THE PROBLEM: Beginning with the line where "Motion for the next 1" appears, repeat every remaining line of the entries exactly, the last line included.

RECORDS FOR THE EXERCISE:

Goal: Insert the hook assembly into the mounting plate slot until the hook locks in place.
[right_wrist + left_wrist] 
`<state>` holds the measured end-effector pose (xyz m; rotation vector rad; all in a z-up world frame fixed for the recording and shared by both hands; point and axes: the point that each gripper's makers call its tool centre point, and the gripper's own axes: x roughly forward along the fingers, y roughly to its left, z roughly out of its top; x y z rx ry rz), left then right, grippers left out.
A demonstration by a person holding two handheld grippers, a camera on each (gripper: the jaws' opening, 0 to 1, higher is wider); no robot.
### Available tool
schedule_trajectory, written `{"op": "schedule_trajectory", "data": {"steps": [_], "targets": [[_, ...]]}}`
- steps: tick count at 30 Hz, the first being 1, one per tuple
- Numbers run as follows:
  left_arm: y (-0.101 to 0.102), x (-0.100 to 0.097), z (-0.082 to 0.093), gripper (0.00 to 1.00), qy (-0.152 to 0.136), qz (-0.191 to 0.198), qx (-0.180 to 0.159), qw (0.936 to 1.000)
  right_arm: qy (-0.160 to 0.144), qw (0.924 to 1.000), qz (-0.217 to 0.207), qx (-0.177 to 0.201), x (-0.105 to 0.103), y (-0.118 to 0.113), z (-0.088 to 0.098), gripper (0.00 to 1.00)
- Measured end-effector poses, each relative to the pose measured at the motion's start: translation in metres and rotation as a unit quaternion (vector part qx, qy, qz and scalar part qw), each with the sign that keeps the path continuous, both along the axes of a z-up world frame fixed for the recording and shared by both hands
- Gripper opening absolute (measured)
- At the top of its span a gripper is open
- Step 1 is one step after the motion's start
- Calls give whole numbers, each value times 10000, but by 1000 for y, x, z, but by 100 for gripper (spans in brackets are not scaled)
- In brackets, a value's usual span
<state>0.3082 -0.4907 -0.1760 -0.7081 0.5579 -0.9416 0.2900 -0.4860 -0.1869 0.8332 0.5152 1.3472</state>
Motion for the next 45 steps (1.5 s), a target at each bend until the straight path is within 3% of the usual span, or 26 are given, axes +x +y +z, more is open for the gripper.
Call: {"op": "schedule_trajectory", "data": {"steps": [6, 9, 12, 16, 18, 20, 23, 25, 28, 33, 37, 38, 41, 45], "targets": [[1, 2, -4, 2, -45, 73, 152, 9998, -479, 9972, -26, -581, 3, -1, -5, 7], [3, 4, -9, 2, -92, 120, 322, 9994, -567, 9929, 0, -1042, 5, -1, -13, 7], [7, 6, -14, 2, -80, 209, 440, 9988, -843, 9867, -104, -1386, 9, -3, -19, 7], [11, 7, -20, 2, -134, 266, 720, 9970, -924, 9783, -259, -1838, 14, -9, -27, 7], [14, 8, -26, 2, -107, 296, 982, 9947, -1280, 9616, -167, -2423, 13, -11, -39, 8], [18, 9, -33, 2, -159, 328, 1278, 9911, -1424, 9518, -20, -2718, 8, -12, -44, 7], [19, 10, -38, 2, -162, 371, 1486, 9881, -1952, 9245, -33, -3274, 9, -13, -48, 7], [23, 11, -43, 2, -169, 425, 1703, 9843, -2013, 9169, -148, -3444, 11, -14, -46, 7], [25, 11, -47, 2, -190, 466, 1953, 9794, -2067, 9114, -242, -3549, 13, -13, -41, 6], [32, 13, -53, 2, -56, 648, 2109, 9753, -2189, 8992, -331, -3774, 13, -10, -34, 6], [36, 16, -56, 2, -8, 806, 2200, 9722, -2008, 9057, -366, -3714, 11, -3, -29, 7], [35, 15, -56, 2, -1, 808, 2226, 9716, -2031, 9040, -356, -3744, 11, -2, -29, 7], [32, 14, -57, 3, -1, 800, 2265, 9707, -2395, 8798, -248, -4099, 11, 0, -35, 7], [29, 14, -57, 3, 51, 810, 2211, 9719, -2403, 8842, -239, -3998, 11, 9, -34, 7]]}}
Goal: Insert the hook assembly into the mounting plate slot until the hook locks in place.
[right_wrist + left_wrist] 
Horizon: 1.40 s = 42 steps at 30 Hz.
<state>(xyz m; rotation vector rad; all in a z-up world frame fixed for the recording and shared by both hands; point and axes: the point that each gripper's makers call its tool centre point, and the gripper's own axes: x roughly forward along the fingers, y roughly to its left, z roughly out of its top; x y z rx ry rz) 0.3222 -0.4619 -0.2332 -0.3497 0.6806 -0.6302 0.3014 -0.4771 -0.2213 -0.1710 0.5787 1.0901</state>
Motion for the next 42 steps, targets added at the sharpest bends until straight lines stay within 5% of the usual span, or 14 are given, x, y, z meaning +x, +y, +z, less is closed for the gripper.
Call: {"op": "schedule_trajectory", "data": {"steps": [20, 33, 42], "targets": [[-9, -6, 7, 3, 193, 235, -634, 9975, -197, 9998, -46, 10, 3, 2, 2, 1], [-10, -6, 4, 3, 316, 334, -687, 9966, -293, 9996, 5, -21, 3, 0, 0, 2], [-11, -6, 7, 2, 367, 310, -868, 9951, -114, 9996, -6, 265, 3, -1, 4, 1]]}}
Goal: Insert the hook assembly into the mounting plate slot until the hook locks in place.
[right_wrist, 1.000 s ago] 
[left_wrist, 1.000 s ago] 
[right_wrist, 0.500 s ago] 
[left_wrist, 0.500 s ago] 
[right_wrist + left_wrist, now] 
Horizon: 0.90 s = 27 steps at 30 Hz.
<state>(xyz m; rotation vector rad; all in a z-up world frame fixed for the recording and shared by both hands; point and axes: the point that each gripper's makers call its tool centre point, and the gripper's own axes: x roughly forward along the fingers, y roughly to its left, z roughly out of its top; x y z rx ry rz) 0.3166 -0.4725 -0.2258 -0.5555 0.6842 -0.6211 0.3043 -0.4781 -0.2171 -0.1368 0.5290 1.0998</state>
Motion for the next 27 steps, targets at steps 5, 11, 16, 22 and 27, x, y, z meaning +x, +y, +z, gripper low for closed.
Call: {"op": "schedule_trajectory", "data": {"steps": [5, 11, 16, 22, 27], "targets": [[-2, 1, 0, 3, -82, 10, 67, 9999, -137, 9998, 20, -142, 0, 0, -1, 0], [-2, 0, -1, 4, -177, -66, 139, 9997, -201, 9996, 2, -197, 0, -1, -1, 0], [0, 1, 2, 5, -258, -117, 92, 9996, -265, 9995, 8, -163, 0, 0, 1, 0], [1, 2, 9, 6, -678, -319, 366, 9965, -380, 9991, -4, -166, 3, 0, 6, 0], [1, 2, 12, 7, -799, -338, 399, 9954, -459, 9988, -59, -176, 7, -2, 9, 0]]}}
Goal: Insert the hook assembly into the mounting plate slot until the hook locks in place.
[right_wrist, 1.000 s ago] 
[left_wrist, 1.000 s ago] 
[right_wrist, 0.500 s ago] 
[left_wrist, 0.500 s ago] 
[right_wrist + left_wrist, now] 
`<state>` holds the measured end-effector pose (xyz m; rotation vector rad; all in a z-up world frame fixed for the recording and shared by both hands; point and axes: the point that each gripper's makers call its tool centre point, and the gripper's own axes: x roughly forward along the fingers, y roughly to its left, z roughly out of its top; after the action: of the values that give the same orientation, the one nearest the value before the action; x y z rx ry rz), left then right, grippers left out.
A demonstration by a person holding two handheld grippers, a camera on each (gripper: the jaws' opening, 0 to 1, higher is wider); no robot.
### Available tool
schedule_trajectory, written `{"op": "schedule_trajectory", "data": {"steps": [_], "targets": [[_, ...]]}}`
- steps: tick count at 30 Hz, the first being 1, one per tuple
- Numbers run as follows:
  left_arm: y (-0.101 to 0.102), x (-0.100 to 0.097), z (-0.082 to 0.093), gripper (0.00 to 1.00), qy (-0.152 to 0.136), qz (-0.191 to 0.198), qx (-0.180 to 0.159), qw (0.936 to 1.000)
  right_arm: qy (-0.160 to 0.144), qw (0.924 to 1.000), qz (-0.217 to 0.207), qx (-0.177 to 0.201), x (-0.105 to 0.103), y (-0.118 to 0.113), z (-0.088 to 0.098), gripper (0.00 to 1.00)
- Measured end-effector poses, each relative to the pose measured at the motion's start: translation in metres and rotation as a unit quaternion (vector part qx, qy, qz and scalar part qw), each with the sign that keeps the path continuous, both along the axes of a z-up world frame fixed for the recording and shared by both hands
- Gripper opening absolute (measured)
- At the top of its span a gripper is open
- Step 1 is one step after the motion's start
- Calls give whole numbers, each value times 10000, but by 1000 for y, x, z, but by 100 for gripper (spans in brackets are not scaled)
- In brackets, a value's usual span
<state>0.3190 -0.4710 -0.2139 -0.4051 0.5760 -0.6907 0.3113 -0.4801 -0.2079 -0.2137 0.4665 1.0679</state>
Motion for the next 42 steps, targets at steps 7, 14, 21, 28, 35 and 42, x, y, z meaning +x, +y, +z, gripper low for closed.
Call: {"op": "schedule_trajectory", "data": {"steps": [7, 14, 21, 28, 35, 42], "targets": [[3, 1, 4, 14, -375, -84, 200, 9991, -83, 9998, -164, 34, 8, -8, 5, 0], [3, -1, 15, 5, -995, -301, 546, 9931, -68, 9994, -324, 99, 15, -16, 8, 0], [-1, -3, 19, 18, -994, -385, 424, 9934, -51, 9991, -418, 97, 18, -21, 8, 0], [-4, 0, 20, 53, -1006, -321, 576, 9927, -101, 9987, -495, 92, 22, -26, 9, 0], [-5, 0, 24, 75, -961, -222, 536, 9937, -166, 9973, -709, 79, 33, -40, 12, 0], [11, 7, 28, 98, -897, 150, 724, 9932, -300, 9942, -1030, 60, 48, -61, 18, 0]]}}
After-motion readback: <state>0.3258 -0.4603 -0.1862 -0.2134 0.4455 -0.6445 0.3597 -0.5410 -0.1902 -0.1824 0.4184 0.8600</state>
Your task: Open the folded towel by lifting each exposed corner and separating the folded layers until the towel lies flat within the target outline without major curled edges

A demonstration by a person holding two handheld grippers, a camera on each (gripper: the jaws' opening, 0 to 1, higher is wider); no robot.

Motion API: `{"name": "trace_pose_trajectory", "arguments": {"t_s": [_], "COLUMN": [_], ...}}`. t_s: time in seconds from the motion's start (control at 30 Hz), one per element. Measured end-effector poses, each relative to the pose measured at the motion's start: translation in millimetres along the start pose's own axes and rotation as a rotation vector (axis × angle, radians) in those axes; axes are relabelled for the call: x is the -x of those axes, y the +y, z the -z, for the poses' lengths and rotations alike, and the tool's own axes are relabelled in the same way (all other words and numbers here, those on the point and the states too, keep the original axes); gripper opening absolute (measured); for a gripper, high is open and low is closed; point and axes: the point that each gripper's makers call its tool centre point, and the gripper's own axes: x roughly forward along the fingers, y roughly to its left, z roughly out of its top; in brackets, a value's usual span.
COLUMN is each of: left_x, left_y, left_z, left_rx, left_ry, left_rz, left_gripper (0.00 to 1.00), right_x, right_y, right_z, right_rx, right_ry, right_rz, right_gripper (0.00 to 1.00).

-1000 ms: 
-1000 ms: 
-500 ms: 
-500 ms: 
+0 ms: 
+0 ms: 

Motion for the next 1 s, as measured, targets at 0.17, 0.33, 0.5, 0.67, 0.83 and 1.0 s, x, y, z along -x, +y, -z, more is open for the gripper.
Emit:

OUTPUT:
Motion for the next 1 s, as measured, targets at 0.17, 0.33, 0.5, 0.67, 0.83 and 1.0 s, x, y, z along -x, +y, -z, more is open for the gripper.
Emit:

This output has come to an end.